2Sa 19:1-8. JOAB CAUSES THE KING TO CEASE MOURNING.
3. the people gat them by stealth . . . to the city--The rumor of the king's disconsolate condition spread a universal and unseasonable gloom. His troops, instead of being welcomed back (as a victorious army always was) with music and other demonstrations of public joy, slunk secretly and silently into the city, as if ashamed after the commission of some crime.

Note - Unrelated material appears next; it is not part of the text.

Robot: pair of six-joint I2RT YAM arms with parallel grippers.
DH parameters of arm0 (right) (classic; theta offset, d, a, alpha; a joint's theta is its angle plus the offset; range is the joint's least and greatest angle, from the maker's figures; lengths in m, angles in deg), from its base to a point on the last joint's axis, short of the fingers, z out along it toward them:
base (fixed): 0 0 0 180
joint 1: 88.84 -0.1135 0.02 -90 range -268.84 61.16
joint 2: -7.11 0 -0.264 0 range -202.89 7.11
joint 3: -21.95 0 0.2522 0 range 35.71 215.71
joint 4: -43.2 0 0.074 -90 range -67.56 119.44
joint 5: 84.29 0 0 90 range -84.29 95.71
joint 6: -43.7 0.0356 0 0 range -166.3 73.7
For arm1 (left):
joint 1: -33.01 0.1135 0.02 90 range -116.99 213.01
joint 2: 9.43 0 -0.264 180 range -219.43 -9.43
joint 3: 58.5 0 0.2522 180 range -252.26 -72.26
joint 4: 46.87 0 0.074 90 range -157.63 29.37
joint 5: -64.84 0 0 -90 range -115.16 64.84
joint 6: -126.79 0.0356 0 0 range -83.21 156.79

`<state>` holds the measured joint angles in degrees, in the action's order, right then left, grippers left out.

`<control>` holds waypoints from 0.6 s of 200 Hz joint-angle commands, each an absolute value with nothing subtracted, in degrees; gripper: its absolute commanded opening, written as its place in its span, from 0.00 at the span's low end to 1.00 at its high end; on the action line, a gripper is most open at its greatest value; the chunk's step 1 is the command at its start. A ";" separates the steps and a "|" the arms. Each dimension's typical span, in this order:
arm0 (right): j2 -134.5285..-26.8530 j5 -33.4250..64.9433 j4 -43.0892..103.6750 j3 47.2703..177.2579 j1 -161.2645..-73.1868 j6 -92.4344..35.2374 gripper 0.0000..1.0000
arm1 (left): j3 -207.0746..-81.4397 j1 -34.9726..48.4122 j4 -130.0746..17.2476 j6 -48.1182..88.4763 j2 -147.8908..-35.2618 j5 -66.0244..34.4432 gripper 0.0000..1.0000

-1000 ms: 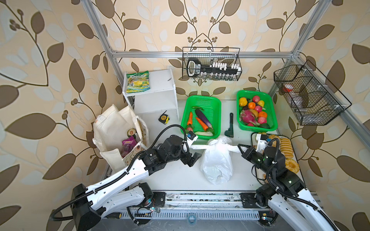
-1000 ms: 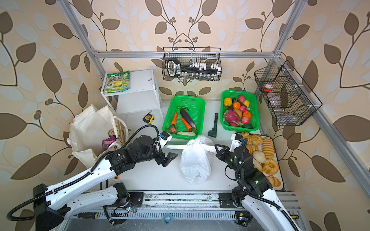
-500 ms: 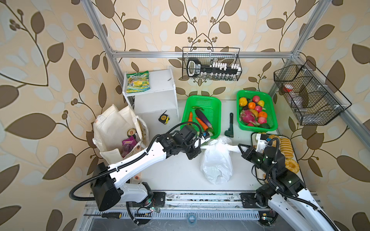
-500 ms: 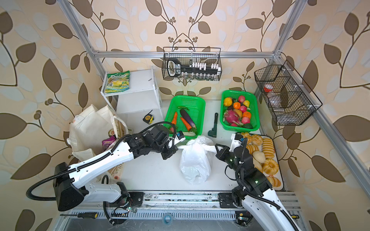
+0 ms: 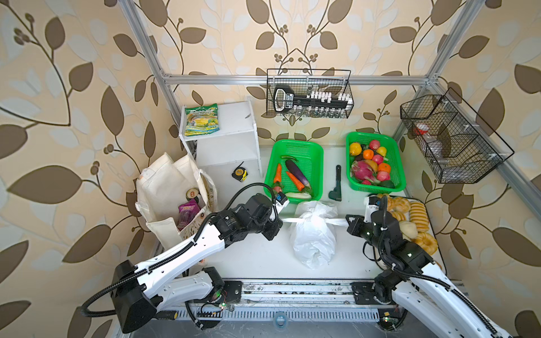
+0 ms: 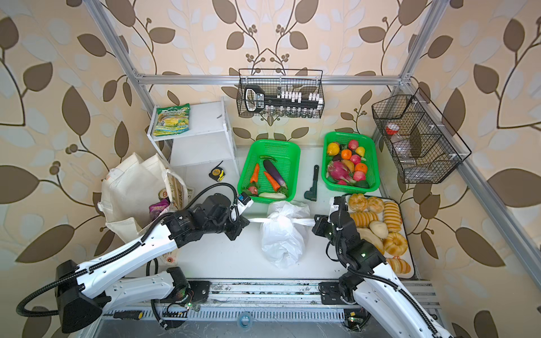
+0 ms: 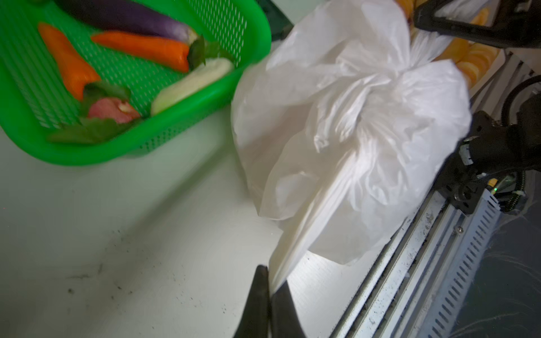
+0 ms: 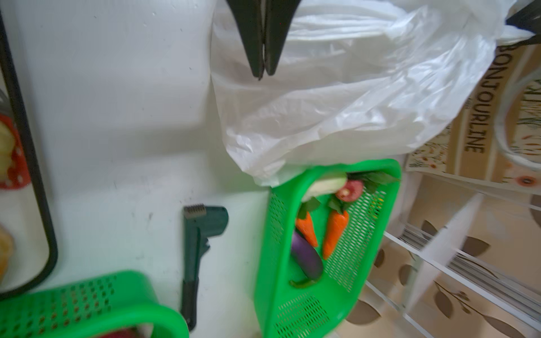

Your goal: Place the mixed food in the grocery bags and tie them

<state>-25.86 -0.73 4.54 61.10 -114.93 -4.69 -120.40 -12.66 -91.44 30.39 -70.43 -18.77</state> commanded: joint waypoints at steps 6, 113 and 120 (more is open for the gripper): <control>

4. the king covered his face--one of the usual signs of mourning (see on 2Sa 15:30). 5. Thou hast shamed . . . the faces of all thy servants--by withdrawing thyself to indulge in grief, as if their services were disagreeable and their devotion irksome to thee. Instead of hailing their return with joy and gratitude, thou hast refused them the small gratification of seeing thee. Joab's remonstrance was right and necessary, but it was made with harshness. He was one of those persons who spoil their important services by the insolence of their manners, and who always awaken a feeling of obligation in those to whom they render any services. He spoke to David in a tone of hauteur that ill became a subject to show towards his king. 7. Now . . . arise, go forth, and speak comfortably unto thy servants--The king felt the truth of Joab's reprimand; but the threat by which it was enforced, grounded as it was on the general's unbounded popularity with the army, showed him to be a dangerous person; and that circumstance, together with the violation of an express order to deal gently for his sake with Absalom, produced in David's mind a settled hatred, which was strongly manifested in his last directions to Solomon. 8. the king arose, and sat in the gate--He appeared daily in the usual place for the hearing of causes. all the people came before the king--that is, the loyal natives who had been faithful to his government, and fought in his cause. Israel had fled--that is, the adherents of Absalom, who, on his defeat, had dispersed and saved themselves by flight.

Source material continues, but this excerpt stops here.